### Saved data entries
· · · · ·
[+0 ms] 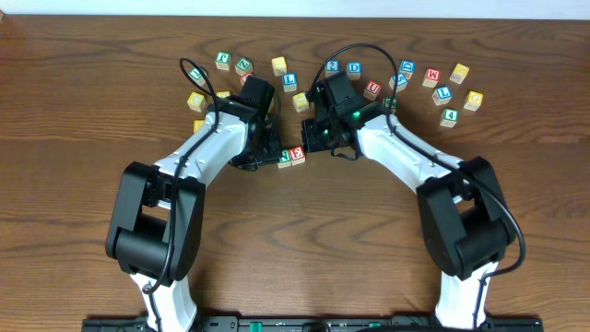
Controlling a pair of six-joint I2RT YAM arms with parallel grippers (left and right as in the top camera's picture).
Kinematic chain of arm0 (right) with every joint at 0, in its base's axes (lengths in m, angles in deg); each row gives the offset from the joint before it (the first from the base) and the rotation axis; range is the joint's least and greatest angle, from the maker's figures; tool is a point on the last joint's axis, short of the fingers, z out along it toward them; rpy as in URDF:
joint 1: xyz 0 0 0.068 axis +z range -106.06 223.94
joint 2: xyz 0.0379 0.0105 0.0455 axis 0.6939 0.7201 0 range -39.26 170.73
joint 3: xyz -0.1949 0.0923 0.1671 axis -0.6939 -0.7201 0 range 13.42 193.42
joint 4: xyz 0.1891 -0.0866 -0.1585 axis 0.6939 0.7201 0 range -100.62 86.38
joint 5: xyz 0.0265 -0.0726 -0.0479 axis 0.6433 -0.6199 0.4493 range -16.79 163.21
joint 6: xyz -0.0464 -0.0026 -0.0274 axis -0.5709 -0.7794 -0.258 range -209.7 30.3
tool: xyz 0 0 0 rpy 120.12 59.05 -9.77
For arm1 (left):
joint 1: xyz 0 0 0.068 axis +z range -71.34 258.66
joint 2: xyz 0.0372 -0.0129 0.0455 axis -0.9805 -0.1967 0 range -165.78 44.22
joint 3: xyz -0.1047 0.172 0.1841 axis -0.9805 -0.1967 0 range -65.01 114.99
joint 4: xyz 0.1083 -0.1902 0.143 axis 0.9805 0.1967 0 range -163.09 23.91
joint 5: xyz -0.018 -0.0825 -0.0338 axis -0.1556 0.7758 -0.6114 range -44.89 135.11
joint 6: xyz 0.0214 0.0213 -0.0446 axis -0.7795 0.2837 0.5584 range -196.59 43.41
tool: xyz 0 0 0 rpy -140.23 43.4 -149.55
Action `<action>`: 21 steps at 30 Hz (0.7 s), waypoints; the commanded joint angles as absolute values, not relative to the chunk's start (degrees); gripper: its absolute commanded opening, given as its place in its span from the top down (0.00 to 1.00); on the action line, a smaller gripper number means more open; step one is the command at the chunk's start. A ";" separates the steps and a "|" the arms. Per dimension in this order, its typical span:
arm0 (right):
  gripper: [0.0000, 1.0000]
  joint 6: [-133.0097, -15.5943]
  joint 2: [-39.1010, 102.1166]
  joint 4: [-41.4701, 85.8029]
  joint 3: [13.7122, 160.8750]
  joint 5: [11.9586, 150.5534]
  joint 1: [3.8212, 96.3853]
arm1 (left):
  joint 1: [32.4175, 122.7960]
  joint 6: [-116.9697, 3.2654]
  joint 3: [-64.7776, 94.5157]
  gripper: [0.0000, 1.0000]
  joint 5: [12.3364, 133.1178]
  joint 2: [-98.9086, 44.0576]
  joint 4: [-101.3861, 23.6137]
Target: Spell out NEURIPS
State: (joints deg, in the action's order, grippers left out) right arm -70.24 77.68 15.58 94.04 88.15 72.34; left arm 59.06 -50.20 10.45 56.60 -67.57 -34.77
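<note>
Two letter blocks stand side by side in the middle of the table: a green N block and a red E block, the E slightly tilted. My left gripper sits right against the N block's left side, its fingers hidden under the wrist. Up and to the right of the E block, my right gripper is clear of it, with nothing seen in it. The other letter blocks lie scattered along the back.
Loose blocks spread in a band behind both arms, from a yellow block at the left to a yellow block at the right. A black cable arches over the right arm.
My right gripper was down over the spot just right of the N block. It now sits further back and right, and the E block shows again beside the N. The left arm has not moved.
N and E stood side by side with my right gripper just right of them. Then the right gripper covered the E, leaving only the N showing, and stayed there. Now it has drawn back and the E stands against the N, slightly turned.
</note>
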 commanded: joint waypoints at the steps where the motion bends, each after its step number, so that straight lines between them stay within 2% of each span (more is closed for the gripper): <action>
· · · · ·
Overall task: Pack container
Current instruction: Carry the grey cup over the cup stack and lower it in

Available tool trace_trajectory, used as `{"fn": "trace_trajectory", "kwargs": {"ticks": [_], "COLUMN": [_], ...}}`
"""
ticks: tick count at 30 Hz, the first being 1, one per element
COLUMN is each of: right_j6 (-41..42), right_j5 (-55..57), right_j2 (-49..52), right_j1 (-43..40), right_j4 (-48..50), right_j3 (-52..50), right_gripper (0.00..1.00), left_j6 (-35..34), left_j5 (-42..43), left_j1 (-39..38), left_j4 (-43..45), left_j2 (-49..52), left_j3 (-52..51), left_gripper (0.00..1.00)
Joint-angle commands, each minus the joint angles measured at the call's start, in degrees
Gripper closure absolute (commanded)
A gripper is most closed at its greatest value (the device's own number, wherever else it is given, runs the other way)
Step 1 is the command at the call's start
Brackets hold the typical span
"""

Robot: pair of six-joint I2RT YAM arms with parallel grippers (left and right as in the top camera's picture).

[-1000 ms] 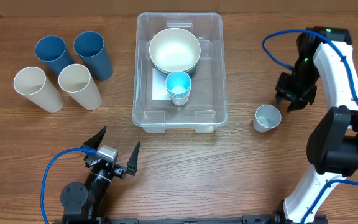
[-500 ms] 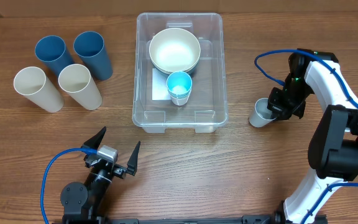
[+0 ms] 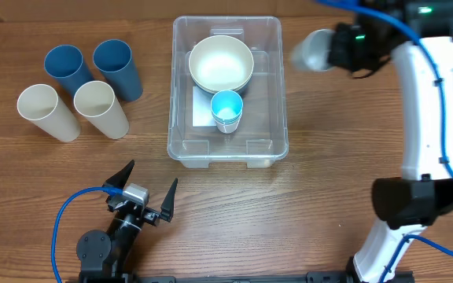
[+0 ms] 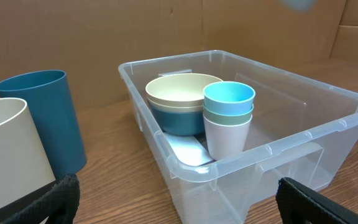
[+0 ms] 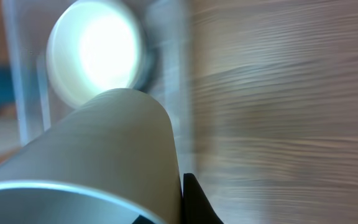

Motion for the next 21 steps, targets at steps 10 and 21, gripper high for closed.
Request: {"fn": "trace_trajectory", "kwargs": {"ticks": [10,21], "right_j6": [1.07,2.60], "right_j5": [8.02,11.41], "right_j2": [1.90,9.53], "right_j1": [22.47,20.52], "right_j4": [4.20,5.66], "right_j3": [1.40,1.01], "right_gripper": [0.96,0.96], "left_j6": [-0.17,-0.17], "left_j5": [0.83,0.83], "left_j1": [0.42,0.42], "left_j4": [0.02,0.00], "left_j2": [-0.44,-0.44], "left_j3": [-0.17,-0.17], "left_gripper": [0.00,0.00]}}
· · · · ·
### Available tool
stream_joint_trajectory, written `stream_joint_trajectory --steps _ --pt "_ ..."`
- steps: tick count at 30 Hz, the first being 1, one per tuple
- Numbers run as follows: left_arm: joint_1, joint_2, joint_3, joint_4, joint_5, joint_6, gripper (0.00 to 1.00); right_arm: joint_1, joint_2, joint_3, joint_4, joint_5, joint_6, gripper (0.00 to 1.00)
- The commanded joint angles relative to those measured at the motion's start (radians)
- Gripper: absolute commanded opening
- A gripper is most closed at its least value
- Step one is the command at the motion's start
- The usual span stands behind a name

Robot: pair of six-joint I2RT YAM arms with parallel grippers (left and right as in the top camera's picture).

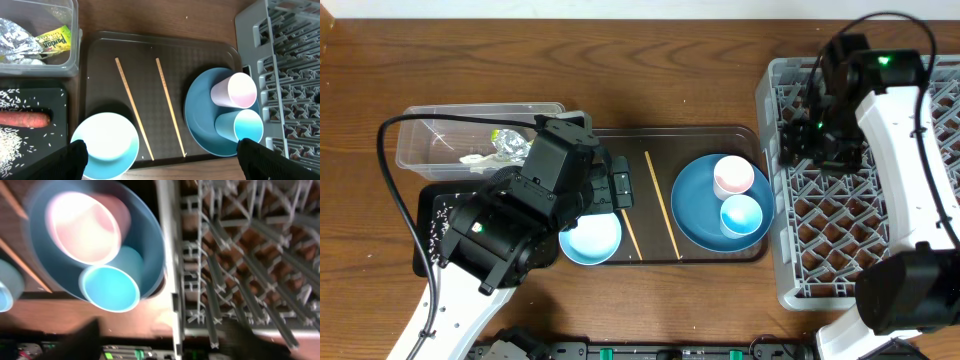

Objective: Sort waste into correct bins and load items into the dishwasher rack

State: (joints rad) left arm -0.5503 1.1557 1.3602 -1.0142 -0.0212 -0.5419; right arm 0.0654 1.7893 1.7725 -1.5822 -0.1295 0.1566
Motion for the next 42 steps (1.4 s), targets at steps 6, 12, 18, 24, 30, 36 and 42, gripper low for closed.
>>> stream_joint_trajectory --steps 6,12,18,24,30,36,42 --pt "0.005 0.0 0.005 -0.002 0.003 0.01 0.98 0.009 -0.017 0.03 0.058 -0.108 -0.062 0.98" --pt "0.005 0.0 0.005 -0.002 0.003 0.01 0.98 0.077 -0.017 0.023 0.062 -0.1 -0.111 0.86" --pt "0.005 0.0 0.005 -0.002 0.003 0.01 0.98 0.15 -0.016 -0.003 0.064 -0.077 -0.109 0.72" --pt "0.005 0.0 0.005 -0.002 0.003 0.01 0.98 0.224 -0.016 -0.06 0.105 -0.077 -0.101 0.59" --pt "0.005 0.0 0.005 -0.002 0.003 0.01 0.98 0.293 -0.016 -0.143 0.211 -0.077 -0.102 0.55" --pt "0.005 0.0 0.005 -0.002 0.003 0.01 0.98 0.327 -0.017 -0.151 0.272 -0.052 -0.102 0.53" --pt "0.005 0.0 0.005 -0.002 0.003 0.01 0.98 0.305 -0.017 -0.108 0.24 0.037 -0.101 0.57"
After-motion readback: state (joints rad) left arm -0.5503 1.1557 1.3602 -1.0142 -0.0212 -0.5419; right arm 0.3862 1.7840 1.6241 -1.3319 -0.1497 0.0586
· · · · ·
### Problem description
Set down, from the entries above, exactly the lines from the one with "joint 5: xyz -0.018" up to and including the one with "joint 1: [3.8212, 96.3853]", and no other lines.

### Task response
joint 5: xyz -0.018 -0.0825 -0.0338 axis -0.1556 0.7758 -0.6114 range -44.89 135.11
joint 6: xyz 0.0214 0.0213 -0.0446 axis -0.7795 0.2837 0.5584 range -196.59 43.41
tool: xyz 0 0 0 rpy -140.23 43.4 -149.55
Action `<action>`: 21 steps at 30 Hz (0.7 s), waypoints; the commanded joint angles as absolute values, not relative to the chunk's start (degrees); gripper: its absolute commanded opening, given as its place in its span from the top down (0.00 to 1.00); on the action line, a smaller gripper number means more open; step one is the command at the chunk's start. A ";" separates the steps and a "|" the arms. Per dimension in this order, its typical span:
arm0 (right):
  gripper: [0.0000, 1.0000]
  joint 6: [-133.0097, -15.5943]
  joint 2: [-39.1010, 102.1166]
  joint 4: [-41.4701, 85.8029]
  joint 3: [13.7122, 160.8750]
  joint 5: [11.9586, 150.5534]
  joint 1: [3.8212, 96.3853]

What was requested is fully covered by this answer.